# [What the task asks]
Copy nothing but the lines below running from the line containing "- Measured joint" through the line containing "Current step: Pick", both end lines included.

# [Task material]
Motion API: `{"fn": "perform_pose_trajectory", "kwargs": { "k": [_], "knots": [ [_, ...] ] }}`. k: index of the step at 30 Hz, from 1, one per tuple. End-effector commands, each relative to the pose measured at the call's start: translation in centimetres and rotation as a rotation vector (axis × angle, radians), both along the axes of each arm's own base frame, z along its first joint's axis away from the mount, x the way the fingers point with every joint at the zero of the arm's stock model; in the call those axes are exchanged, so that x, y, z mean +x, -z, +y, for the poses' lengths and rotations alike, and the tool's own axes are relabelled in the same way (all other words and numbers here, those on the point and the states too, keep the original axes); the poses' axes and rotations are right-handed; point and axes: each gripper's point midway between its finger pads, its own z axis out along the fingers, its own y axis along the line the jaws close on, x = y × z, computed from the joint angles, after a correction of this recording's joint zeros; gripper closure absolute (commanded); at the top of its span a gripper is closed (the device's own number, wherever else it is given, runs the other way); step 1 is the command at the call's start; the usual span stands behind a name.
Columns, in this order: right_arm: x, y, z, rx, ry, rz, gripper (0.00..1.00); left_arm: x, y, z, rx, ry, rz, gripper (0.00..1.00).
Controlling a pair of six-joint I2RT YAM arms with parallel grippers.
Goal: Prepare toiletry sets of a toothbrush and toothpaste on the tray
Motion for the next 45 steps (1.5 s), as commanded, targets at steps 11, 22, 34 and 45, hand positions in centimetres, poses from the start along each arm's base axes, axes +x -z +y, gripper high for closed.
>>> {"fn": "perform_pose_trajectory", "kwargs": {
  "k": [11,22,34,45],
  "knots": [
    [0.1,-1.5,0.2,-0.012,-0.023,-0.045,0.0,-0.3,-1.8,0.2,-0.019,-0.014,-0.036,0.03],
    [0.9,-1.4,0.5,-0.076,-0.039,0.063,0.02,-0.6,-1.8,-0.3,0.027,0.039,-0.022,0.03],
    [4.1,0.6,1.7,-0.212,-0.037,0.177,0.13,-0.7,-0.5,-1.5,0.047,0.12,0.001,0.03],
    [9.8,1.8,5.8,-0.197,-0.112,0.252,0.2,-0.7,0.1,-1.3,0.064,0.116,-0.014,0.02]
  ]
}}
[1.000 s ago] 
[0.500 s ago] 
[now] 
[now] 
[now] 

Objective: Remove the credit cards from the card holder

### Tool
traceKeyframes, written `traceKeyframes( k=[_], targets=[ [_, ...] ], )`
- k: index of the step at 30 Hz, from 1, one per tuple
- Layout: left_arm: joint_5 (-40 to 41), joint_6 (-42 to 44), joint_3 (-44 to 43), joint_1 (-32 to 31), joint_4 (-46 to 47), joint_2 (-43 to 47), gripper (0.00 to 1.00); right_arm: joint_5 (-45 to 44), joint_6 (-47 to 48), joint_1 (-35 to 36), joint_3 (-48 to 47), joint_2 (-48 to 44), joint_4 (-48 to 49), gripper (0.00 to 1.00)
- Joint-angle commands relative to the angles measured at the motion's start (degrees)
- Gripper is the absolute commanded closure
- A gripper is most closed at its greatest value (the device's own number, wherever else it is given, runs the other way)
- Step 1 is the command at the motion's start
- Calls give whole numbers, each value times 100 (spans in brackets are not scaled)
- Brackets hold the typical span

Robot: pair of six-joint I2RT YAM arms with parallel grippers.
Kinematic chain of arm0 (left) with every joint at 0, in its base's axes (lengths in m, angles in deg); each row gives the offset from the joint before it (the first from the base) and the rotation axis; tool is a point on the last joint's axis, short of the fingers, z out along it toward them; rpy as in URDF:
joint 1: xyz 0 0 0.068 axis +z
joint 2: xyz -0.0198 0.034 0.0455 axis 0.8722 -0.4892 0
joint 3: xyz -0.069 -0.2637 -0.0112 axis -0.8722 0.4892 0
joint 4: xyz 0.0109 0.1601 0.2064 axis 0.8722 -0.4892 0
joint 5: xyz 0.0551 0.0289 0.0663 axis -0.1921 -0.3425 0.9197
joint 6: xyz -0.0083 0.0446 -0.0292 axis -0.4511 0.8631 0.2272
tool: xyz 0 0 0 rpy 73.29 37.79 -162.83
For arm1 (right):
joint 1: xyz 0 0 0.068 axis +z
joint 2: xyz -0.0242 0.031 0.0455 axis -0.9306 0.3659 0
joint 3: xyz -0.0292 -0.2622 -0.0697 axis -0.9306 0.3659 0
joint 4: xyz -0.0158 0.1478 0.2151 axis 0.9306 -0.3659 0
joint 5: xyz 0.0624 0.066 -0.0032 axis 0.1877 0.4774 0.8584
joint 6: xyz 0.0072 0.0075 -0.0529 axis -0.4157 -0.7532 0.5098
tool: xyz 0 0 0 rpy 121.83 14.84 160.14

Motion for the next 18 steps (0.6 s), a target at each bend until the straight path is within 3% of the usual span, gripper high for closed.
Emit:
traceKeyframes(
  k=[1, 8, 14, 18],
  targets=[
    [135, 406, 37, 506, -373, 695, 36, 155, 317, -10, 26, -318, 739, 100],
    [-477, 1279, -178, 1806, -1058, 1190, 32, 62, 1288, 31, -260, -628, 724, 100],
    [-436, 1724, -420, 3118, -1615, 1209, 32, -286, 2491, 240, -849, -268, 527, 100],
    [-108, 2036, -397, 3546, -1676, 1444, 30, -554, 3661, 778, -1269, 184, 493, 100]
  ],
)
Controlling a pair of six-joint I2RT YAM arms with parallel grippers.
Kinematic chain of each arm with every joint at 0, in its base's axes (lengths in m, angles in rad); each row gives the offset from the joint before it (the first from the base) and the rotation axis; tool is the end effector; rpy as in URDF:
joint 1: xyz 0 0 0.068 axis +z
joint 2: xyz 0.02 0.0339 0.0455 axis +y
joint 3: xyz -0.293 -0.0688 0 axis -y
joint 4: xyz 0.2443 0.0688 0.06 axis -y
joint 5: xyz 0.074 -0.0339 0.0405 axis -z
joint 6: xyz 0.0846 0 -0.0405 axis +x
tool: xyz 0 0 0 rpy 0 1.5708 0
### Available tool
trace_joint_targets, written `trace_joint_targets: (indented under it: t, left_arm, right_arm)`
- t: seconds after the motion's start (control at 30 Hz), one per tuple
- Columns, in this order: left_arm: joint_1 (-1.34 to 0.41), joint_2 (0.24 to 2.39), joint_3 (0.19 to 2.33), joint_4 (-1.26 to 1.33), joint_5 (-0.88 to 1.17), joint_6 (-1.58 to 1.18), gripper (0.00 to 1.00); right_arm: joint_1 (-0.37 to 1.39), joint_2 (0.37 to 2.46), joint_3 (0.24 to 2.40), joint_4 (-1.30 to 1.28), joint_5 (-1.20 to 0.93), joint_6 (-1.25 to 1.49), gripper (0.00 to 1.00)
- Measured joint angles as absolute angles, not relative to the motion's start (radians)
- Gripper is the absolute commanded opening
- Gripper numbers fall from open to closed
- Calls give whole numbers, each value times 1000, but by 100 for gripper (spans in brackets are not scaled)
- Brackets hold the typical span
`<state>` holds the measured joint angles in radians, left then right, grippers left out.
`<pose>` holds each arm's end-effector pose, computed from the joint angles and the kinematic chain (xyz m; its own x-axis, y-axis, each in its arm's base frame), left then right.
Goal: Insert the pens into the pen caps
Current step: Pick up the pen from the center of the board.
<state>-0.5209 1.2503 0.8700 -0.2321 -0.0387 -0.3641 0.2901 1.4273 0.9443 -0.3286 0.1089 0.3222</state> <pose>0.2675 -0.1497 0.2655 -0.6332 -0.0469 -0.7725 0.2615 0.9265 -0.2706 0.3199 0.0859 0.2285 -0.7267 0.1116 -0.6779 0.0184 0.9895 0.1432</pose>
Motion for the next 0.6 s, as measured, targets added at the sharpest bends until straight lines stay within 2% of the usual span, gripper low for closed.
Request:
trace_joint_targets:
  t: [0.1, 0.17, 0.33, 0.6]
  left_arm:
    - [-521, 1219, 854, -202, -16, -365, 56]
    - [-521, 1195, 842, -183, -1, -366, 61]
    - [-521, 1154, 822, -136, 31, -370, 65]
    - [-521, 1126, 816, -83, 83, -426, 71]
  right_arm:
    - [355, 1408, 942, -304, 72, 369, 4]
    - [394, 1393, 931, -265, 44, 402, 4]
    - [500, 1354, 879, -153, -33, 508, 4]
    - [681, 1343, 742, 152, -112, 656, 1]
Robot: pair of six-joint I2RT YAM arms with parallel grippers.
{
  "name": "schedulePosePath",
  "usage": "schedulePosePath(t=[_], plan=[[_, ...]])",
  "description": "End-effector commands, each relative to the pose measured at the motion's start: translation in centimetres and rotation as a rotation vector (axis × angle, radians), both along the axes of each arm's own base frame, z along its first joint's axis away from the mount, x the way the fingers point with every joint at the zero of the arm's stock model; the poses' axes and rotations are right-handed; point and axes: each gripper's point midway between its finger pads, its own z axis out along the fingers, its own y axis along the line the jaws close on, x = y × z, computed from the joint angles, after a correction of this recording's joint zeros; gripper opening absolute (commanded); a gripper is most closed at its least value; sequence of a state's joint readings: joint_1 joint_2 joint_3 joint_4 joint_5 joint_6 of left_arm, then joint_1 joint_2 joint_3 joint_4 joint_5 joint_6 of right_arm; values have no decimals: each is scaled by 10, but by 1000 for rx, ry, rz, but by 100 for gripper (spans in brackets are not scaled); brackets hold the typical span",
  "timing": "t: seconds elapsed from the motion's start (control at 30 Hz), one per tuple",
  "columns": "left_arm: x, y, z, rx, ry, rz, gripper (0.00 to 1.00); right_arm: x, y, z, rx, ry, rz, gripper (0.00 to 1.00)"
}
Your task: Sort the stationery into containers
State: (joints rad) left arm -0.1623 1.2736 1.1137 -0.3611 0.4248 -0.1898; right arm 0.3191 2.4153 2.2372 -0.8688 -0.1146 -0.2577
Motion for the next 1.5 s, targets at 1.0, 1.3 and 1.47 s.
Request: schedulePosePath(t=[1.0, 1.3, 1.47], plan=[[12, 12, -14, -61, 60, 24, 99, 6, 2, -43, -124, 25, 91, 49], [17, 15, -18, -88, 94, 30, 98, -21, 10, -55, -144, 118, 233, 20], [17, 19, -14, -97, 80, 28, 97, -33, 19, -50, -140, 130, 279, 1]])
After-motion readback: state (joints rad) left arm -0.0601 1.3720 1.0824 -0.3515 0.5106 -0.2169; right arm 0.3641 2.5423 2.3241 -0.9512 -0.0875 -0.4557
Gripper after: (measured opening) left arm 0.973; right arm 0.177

# [Task response]
- Measured joint angles as absolute angles, not relative to the motion's start (radians)
- Gripper is the absolute commanded opening
- Gripper numbers fall from open to closed
- Calls give whole numbers, each value times 1000, but by 100 for gripper (spans in brackets are not scaled)
- Brackets hold the typical span
`<state>` holds the measured joint angles in radians, left then right, grippers left out.
`<pose>` holds each arm's end-effector pose, computed from the joint angles and the kinematic chain (xyz m; its own x-axis, y-axis, each in its arm's base frame), left then right.
Goal: Insert the pens into the pen caps
Current step: Pick up the pen from the center of the board.

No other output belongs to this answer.